• **What is expected**: For each line below that holds the word "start", make a copy.

• **Collected material**:
☆ ☆ ☆ ☆ ☆ ☆ ☆

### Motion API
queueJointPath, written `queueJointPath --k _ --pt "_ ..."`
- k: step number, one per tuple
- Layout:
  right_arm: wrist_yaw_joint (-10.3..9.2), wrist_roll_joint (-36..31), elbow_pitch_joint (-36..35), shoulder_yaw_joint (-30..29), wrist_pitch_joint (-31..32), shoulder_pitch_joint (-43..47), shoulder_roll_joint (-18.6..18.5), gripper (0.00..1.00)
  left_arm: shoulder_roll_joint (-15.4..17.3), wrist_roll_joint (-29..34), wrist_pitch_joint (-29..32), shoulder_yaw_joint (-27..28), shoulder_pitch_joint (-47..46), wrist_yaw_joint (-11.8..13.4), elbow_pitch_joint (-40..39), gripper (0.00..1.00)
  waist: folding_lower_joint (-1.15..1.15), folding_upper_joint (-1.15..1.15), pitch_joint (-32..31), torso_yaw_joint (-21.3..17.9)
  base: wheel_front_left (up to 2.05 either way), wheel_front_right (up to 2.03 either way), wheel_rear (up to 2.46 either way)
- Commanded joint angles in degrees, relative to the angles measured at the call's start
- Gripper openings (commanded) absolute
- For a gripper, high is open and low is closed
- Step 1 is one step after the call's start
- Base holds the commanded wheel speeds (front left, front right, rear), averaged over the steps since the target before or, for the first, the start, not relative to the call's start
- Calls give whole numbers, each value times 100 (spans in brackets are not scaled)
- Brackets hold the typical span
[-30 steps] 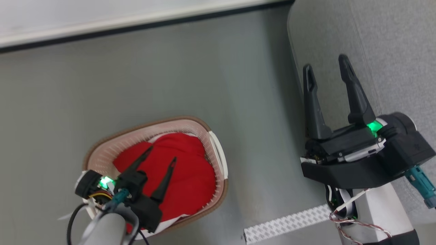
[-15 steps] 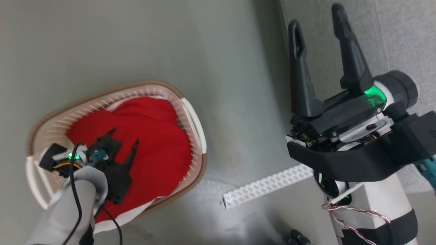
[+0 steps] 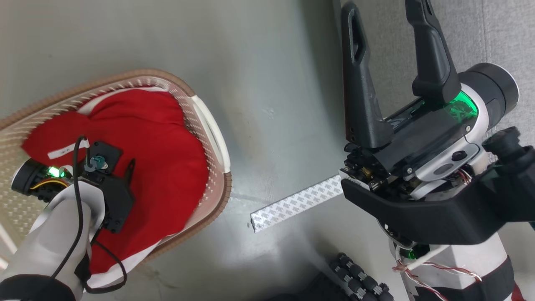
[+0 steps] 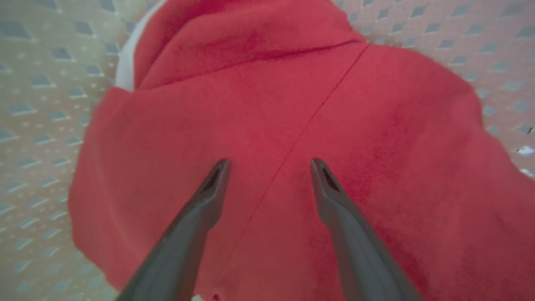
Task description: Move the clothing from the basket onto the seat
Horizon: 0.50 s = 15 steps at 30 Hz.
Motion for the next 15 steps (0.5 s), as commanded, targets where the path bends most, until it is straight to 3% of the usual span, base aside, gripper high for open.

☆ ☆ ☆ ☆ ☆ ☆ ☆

• **Response for this exercise**:
- Commanded joint angles in degrees, relative to the angles measured at the call's start
- Step 1 is one step after the call's start
- Base holds the commanded wheel speeds (front left, front right, rear), averaged over the steps since the target before or, for the first, the start, not relative to the call's start

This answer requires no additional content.